Exercise data below:

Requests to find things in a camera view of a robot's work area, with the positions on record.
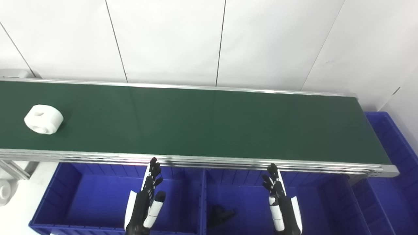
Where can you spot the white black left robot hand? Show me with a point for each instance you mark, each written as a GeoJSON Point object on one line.
{"type": "Point", "coordinates": [143, 202]}

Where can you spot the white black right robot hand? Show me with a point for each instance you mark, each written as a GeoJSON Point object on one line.
{"type": "Point", "coordinates": [282, 205]}

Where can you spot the blue plastic bin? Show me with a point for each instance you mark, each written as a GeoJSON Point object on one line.
{"type": "Point", "coordinates": [248, 195]}
{"type": "Point", "coordinates": [107, 199]}
{"type": "Point", "coordinates": [392, 195]}

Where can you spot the black plastic part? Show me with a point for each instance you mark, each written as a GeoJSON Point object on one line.
{"type": "Point", "coordinates": [221, 214]}

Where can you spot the green conveyor belt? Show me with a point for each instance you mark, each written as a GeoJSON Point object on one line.
{"type": "Point", "coordinates": [202, 124]}
{"type": "Point", "coordinates": [209, 162]}

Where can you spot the aluminium conveyor leg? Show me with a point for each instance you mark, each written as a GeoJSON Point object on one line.
{"type": "Point", "coordinates": [14, 169]}

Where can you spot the grey conveyor end box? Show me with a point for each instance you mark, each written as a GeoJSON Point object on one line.
{"type": "Point", "coordinates": [13, 73]}

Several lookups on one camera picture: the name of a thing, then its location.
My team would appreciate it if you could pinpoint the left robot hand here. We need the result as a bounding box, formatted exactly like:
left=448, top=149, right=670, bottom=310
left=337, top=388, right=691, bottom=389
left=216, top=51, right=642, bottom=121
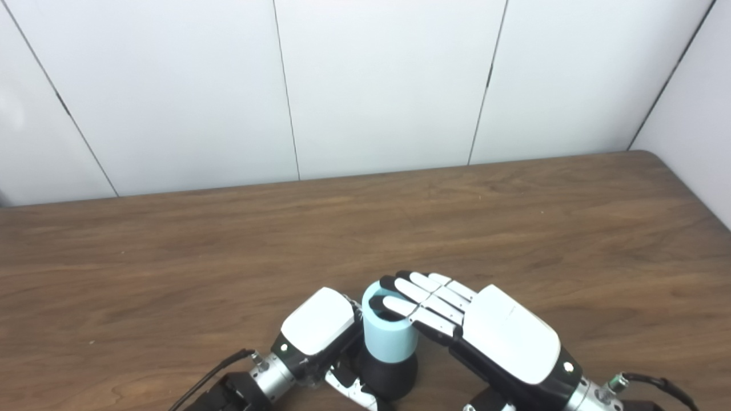
left=270, top=287, right=395, bottom=411

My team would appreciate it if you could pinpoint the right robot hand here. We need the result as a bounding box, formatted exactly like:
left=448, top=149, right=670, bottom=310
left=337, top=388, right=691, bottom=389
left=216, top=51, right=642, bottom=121
left=369, top=271, right=584, bottom=411

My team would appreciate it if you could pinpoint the light blue cylinder cup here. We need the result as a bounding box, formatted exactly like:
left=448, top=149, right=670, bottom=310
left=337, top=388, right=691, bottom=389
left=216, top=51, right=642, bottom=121
left=362, top=281, right=419, bottom=364

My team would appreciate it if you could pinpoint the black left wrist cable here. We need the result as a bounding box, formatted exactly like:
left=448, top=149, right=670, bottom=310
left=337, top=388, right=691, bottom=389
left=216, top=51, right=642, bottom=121
left=167, top=349, right=256, bottom=411

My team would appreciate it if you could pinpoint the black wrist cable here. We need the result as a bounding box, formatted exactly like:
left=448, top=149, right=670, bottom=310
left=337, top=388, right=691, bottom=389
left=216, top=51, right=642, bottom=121
left=608, top=372, right=700, bottom=411
left=167, top=349, right=256, bottom=411

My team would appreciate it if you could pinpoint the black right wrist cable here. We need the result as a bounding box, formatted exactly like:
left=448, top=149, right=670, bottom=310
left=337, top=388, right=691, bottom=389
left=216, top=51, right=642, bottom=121
left=608, top=372, right=700, bottom=411

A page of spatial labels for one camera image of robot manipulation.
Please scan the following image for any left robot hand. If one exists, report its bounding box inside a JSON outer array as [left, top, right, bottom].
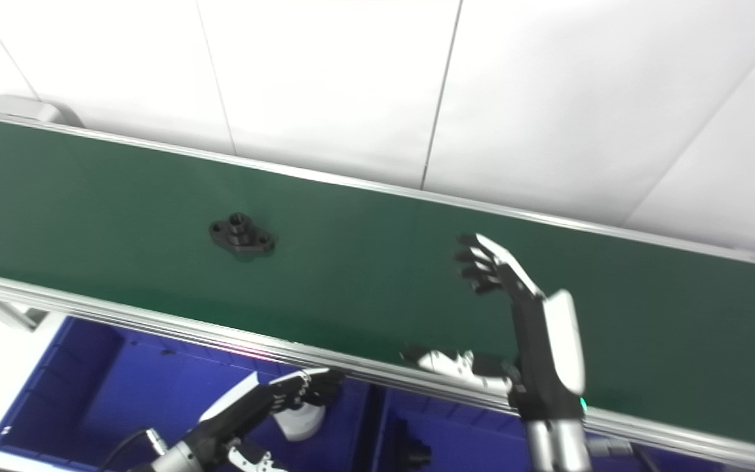
[[199, 368, 345, 472]]

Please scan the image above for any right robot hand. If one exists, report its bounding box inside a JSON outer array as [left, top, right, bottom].
[[400, 234, 588, 423]]

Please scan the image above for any black flange part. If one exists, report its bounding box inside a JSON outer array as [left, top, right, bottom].
[[392, 420, 432, 472], [209, 212, 277, 258]]

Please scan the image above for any white plastic part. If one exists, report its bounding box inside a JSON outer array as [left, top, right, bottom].
[[275, 401, 327, 441]]

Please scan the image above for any blue plastic bin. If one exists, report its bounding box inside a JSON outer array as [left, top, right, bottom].
[[368, 387, 726, 472], [0, 315, 378, 472]]

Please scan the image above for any green conveyor belt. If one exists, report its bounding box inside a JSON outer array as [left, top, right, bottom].
[[0, 111, 755, 472]]

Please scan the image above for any aluminium conveyor support leg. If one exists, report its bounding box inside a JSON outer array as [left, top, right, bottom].
[[0, 288, 47, 332]]

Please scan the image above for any grey conveyor end housing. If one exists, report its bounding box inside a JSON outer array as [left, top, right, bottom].
[[0, 94, 83, 128]]

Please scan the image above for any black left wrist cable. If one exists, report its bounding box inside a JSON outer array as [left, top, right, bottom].
[[99, 427, 168, 472]]

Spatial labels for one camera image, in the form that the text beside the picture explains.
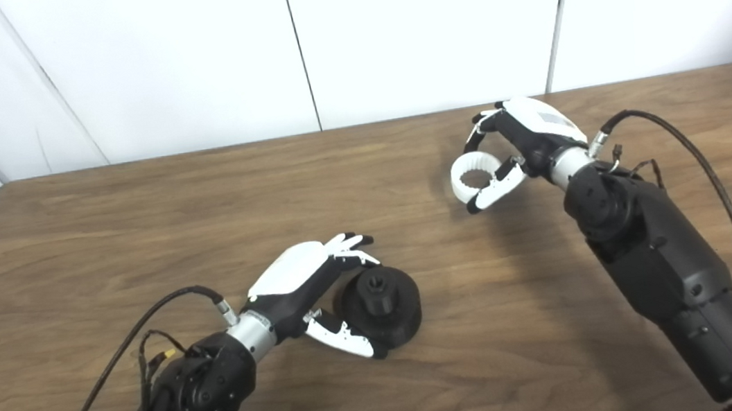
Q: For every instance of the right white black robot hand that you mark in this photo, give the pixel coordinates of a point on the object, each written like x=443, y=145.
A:
x=538, y=125

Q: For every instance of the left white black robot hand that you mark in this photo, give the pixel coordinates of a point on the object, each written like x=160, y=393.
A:
x=293, y=267

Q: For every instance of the round black part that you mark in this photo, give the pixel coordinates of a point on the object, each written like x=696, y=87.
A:
x=400, y=313

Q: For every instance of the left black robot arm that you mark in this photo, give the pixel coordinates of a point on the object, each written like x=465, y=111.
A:
x=201, y=400

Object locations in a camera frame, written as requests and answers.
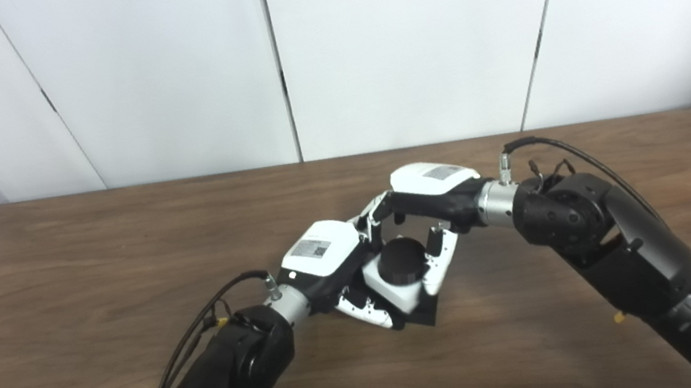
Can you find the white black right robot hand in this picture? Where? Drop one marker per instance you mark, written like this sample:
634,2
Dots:
435,192

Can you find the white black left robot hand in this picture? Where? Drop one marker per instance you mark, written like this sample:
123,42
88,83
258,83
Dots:
320,254

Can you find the black peg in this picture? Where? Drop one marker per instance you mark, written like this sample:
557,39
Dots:
401,260

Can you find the white square piece with hole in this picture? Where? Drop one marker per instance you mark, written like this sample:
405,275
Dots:
399,297

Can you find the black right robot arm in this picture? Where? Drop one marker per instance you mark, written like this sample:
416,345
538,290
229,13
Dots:
648,261

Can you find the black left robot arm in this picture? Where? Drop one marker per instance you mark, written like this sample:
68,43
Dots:
230,383

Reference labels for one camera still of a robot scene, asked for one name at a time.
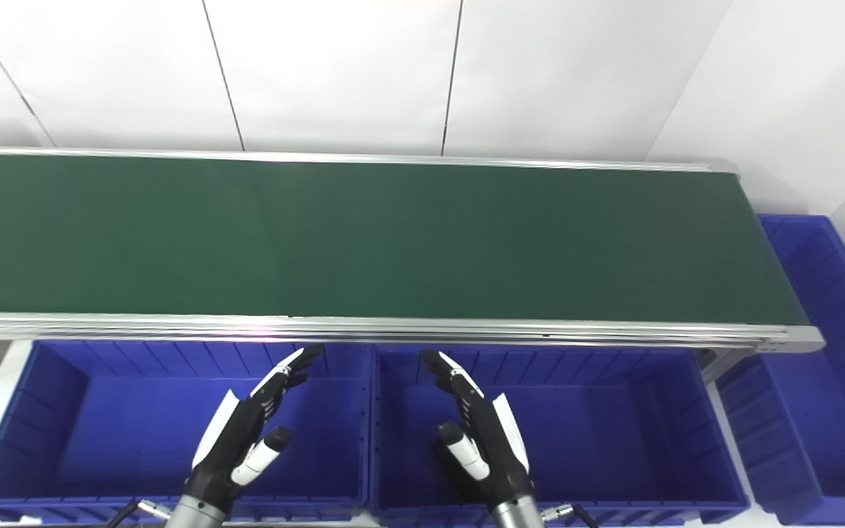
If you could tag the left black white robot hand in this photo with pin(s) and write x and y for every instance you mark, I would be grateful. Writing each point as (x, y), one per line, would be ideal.
(228, 447)

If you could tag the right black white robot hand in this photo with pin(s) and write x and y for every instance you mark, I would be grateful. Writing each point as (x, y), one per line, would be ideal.
(496, 455)

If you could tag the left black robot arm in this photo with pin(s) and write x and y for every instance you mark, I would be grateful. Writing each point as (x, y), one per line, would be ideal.
(199, 515)

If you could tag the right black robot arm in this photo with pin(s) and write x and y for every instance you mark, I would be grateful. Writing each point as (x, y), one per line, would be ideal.
(518, 517)

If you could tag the blue plastic bin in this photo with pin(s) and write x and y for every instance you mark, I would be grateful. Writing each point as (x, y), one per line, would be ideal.
(613, 440)
(811, 425)
(122, 433)

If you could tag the green conveyor belt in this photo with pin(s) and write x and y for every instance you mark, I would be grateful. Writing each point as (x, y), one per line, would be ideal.
(393, 242)
(466, 330)

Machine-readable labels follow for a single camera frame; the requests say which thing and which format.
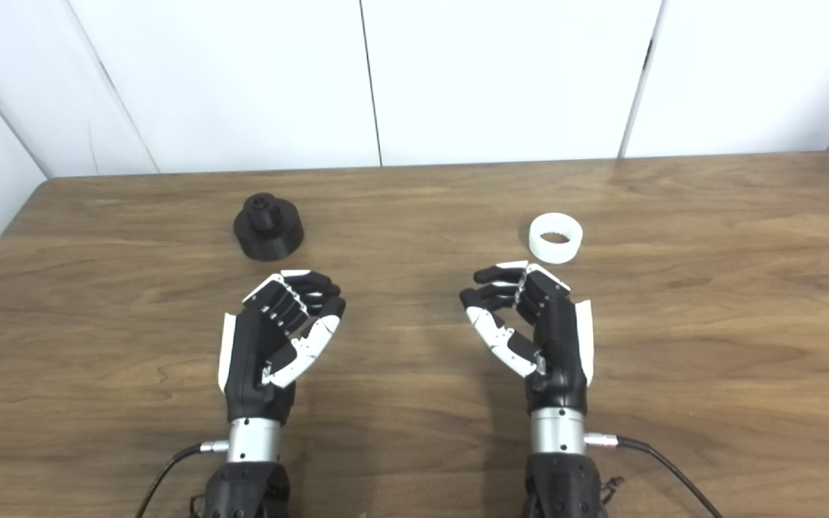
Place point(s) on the round black plastic part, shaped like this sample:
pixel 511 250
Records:
pixel 268 234

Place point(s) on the black and white left hand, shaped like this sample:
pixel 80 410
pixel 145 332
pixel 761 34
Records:
pixel 249 360

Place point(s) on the black and white right hand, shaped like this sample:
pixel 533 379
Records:
pixel 562 352

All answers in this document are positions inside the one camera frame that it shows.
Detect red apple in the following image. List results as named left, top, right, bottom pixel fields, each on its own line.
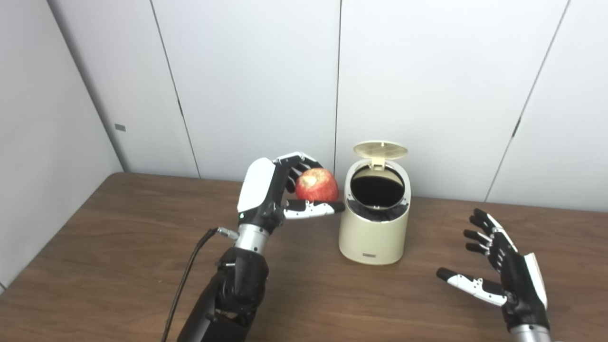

End of Exercise data.

Each line above is to be repeated exactly as written; no picture is carried over.

### Response to the exercise
Requests to find things in a camera view of a robot's work area, with the positions on record.
Where can you spot the white black left robot hand? Show me with a point for each instance you mark, each written as a GeoJSON Point object on one line.
{"type": "Point", "coordinates": [143, 202]}

Where can you spot the white black right robot hand? Show me with a point for each instance you mark, each written as a GeoJSON Point object on one line.
{"type": "Point", "coordinates": [282, 205]}

Where can you spot the blue plastic bin? Show me with a point for each instance you mark, each written as a GeoJSON Point object on one line.
{"type": "Point", "coordinates": [248, 195]}
{"type": "Point", "coordinates": [107, 199]}
{"type": "Point", "coordinates": [392, 195]}

Where can you spot the black plastic part? Show me with a point for each instance you mark, each written as a GeoJSON Point object on one line.
{"type": "Point", "coordinates": [221, 214]}

Where can you spot the green conveyor belt? Show me with a point for each instance you mark, each written as a GeoJSON Point object on one line.
{"type": "Point", "coordinates": [202, 124]}
{"type": "Point", "coordinates": [209, 162]}

Where can you spot the aluminium conveyor leg? Show me with a point for each instance you mark, each written as a GeoJSON Point object on one line.
{"type": "Point", "coordinates": [14, 169]}

Where can you spot the grey conveyor end box? Show me with a point for each instance you mark, each written as a GeoJSON Point object on one line.
{"type": "Point", "coordinates": [13, 73]}

Several lookups on one camera picture: the name of a thing, then its location.
My team would appreciate it if you could pinpoint the left robot hand here. We need the result as a bounding box, formatted exactly like:
left=448, top=149, right=670, bottom=310
left=337, top=388, right=691, bottom=389
left=216, top=51, right=642, bottom=121
left=270, top=287, right=395, bottom=411

My team would appreciate it if you could pinpoint the right robot hand here. We need the result as a bounding box, formatted exactly like:
left=448, top=149, right=670, bottom=310
left=337, top=388, right=691, bottom=389
left=216, top=51, right=642, bottom=121
left=369, top=271, right=584, bottom=411

My team would appreciate it if you could pinpoint the light blue cylinder cup here. We need the result as a bounding box, formatted exactly like:
left=448, top=149, right=670, bottom=310
left=337, top=388, right=691, bottom=389
left=216, top=51, right=642, bottom=121
left=362, top=281, right=419, bottom=364

My team would appreciate it if you could pinpoint the black left wrist cable here. We need the result as a bounding box, formatted exactly like:
left=448, top=149, right=670, bottom=310
left=337, top=388, right=691, bottom=389
left=216, top=51, right=642, bottom=121
left=167, top=349, right=256, bottom=411

My team would appreciate it if you could pinpoint the black wrist cable here. We need the result as a bounding box, formatted exactly like:
left=448, top=149, right=670, bottom=310
left=337, top=388, right=691, bottom=389
left=216, top=51, right=642, bottom=121
left=608, top=372, right=700, bottom=411
left=167, top=349, right=256, bottom=411

My team would appreciate it if you could pinpoint the black right wrist cable here. We need the result as a bounding box, formatted exactly like:
left=448, top=149, right=670, bottom=310
left=337, top=388, right=691, bottom=389
left=216, top=51, right=642, bottom=121
left=608, top=372, right=700, bottom=411

A page of spatial labels for one camera image of robot manipulation.
Please scan the following image for any left robot hand. If one exists, report its bounding box inside a JSON outer array as [left, top, right, bottom].
[[199, 368, 345, 472]]

Please scan the image above for any right robot hand. If one exists, report its bounding box inside a JSON outer array as [left, top, right, bottom].
[[400, 234, 588, 423]]

Please scan the image above for any black flange part. If one exists, report its bounding box inside a JSON outer array as [left, top, right, bottom].
[[392, 420, 432, 472], [209, 212, 277, 258]]

Please scan the image above for any white plastic part. If one exists, report its bounding box inside a JSON outer array as [left, top, right, bottom].
[[275, 401, 327, 441]]

Please scan the image above for any blue plastic bin. If one exists, report its bounding box inside a JSON outer array as [left, top, right, bottom].
[[368, 387, 726, 472], [0, 315, 378, 472]]

Please scan the image above for any green conveyor belt. If one exists, report its bounding box inside a JSON outer array as [left, top, right, bottom].
[[0, 111, 755, 472]]

Please scan the image above for any aluminium conveyor support leg. If one exists, report its bounding box inside a JSON outer array as [left, top, right, bottom].
[[0, 288, 47, 332]]

Please scan the image above for any grey conveyor end housing. If one exists, report its bounding box inside a JSON outer array as [left, top, right, bottom].
[[0, 94, 83, 128]]

Please scan the image above for any black left wrist cable. If one exists, report its bounding box inside a JSON outer array as [left, top, right, bottom].
[[99, 427, 168, 472]]

Spatial labels for one camera image, in the form that the text beside the picture explains.
Q: For every instance of the right white black robot hand that you mark in this photo, give the pixel coordinates of a point on the object, each written like x=443, y=145.
A:
x=538, y=125

Q: For every instance of the left white black robot hand that you mark in this photo, give the pixel coordinates of a point on the object, each written like x=160, y=393.
A:
x=293, y=267

Q: For every instance of the round black part that you mark in this photo, give the pixel coordinates of a point on the object, each written like x=696, y=87.
A:
x=400, y=313

Q: For every instance of the left black robot arm that you mark in this photo, give the pixel coordinates of a point on the object, each written like x=465, y=111.
A:
x=201, y=400

Object locations in a camera frame, written as requests and answers.
Can you find the white black right robot hand in this picture? Where? Drop one marker per instance you mark, written like this sample:
634,2
Dots:
435,192

Can you find the white black left robot hand in this picture? Where? Drop one marker per instance you mark, written like this sample:
123,42
88,83
258,83
Dots:
320,254

Can you find the black peg in this picture? Where? Drop one marker per instance you mark, written like this sample:
557,39
Dots:
401,260

Can you find the white square piece with hole in this picture? Where? Drop one marker per instance you mark, written like this sample:
405,275
Dots:
399,297

Can you find the black right robot arm in this picture? Where? Drop one marker per instance you mark, written like this sample:
416,345
538,290
229,13
Dots:
648,261

Can you find the black left robot arm in this picture? Where? Drop one marker per instance you mark, written like this sample:
68,43
Dots:
230,383

Reference labels for one camera still of a robot scene, asked for one name at a time.
If you could tag the left black white robot hand in this photo with pin(s) and write x and y for every instance you mark, I would be grateful. Writing each point as (x, y), one per line, would be ideal.
(228, 447)

If you could tag the right black white robot hand in this photo with pin(s) and write x and y for every instance you mark, I would be grateful. Writing each point as (x, y), one per line, would be ideal.
(496, 455)

If you could tag the left black robot arm in this photo with pin(s) and write x and y for every instance you mark, I would be grateful. Writing each point as (x, y), one per line, would be ideal.
(199, 515)

If you could tag the right black robot arm in this photo with pin(s) and write x and y for every instance you mark, I would be grateful. Writing each point as (x, y), one per line, would be ideal.
(518, 517)

If you could tag the blue plastic bin in this photo with pin(s) and write x and y for every instance you mark, I would be grateful. Writing each point as (x, y), one per line, would be ideal.
(613, 440)
(811, 425)
(122, 433)

If you could tag the green conveyor belt in this photo with pin(s) and write x and y for every instance you mark, I would be grateful. Writing each point as (x, y), one per line, would be ideal.
(393, 242)
(466, 330)

Machine-readable labels follow for a single camera frame; the requests say which thing and which format.
Place point(s) on the round black plastic part, shaped like this sample:
pixel 511 250
Records:
pixel 268 234

Place point(s) on the black and white left hand, shaped like this sample:
pixel 80 410
pixel 145 332
pixel 761 34
Records:
pixel 249 360

Place point(s) on the black and white right hand, shaped like this sample:
pixel 533 379
Records:
pixel 562 352

All answers in this document are positions inside the one camera frame that it shows.
Detect red apple in the following image. List results as named left, top, right, bottom pixel fields, each on its own line.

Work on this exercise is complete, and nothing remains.